Ainda segundo ela, esse assédio tem provocado o adoecimento dos servidores. Em 2021, segundo ela, foram mais de 1.500 licenças solicitadas pelos agentes; em 2022, foram 800 licenças e, de janeiro a abril de 2023, foram mais de 300 licenças. O estado tem cerca de 3.500 agentes. Também em 2021, diz a presidente, foram seis suicídios de agentes.
“Eu entendo que, de certa forma, ele tortura psicologicamente os policiais penais nesse sentido, quando não há diálogo. Não é a questão de ele não receber o sindicato. Ele recebe, escuta e tudo bem. A gente acha que vai resolver, e quando a gente vê, não resolve e ainda piora a situação”, afirmou ela.
GOVERNO DIZ QUE SECRETÁRIO FAZ TRABALHO EXCEPCIONAL
Procurado pela Folha, o governador Elmano Freitas não comentou quais os motivos que o levaram a manter Mauro Albuquerque no cargo, se ele chegou a ter conhecimento sobre as suspeitas de tortura no sistema e, ainda, porque não levou em consideração o apelo feito pelas entidades de classe.

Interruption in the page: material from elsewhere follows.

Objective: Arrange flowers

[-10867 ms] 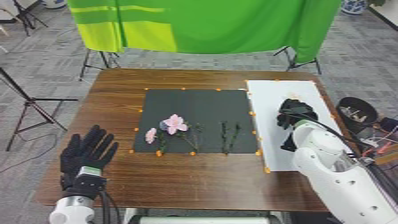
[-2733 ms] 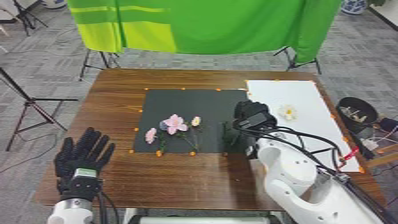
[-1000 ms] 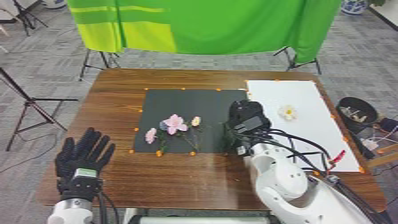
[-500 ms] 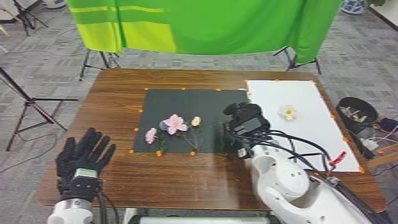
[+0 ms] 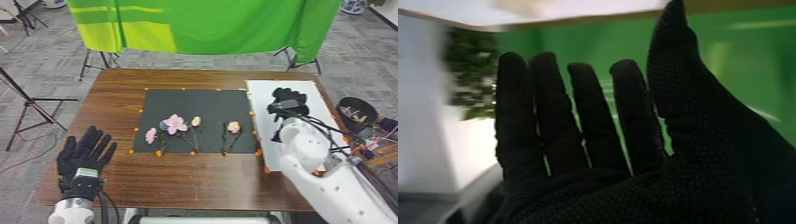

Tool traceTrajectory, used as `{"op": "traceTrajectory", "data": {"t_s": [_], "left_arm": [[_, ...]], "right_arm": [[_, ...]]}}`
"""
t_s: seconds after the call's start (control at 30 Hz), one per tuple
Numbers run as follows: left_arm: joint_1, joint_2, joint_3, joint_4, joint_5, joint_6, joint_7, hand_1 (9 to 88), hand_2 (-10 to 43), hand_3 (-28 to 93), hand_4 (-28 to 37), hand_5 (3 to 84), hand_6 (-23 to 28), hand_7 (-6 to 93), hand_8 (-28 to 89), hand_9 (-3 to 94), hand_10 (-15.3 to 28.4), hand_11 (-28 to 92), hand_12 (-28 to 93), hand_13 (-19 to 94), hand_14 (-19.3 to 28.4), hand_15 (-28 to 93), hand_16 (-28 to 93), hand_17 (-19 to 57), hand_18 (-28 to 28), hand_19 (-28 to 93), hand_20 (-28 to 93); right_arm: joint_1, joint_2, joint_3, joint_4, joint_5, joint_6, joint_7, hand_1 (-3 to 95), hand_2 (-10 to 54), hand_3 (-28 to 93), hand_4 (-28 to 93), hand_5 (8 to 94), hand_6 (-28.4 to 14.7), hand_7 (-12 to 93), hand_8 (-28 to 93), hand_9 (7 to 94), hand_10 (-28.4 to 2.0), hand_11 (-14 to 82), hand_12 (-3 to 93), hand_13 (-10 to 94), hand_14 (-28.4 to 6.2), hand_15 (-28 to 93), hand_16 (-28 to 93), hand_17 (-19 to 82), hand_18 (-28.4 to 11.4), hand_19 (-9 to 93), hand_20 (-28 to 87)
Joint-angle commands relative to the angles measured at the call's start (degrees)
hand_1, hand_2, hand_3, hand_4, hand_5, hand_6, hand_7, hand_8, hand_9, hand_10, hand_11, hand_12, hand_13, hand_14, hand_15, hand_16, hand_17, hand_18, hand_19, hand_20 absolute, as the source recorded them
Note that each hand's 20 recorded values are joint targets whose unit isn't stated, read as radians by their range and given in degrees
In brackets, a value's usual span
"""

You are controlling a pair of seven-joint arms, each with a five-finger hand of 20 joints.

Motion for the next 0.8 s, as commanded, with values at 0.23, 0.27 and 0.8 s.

Em entrevista à impressa local após reportagem da Folha mostrar os casos de tortura, o governador defendeu a permanência do secretário. Disse, em outras coisas, que todas as denúncias foram e serão apuradas com rigor e que Albuquerque sugeriu a implantação de câmeras corporais nos agentes penitenciários.
“O secretário Mauro foi quem defendeu para mim a instalação de câmeras no sistema prisional e em todos os agentes penais. O secretário Mauro faz um trabalho excepcional de ressocialização dos presos no estado do Ceará”, afirmou ele.
Ainda sobre Albuquerque, o governo do Ceará encaminhou uma nota assinada pela secretaria, na qual a pasta diz repudiar “qualquer ato que atente contra a dignidade humana e informa que recebe visitas regulares e cotidianas de instituições fiscalizadoras, como o Poder Judiciário, Ministério Público, Defensoria Pública, além de entidades de controle social.”
O texto também ressalta o trabalho de ressocialização de presos no estado.
Sobre as declarações da presidente do sindicato dos agentes penitenciários, a secretaria diz que “a política de valorização da polícia penal do estado do Ceará passou por grandes transformações nos últimos anos”.
A pasta diz ter contratado mais de 1.000 novos agentes e elevado os salários em 40%. Também cita a aquisição de quase 200 novas viaturas e quase 3.000 novos armamentos, além de outros equipamentos que devolveram “a autoestima e dignidade dos agentes em seus postos de trabalho”.
“A SAP [Secretaria de Administração Penitenciária] nega as práticas apontadas, repudia qualquer tipo de conduta que ofenda seus servidores e comunica que, nos últimos quatro anos, a pasta ergueu um prédio próprio, equipado e completo para o cuidado transversal da saúde dos seus policiais e contratou profissionais de diversas áreas de atendimento”, diz trecho da nota.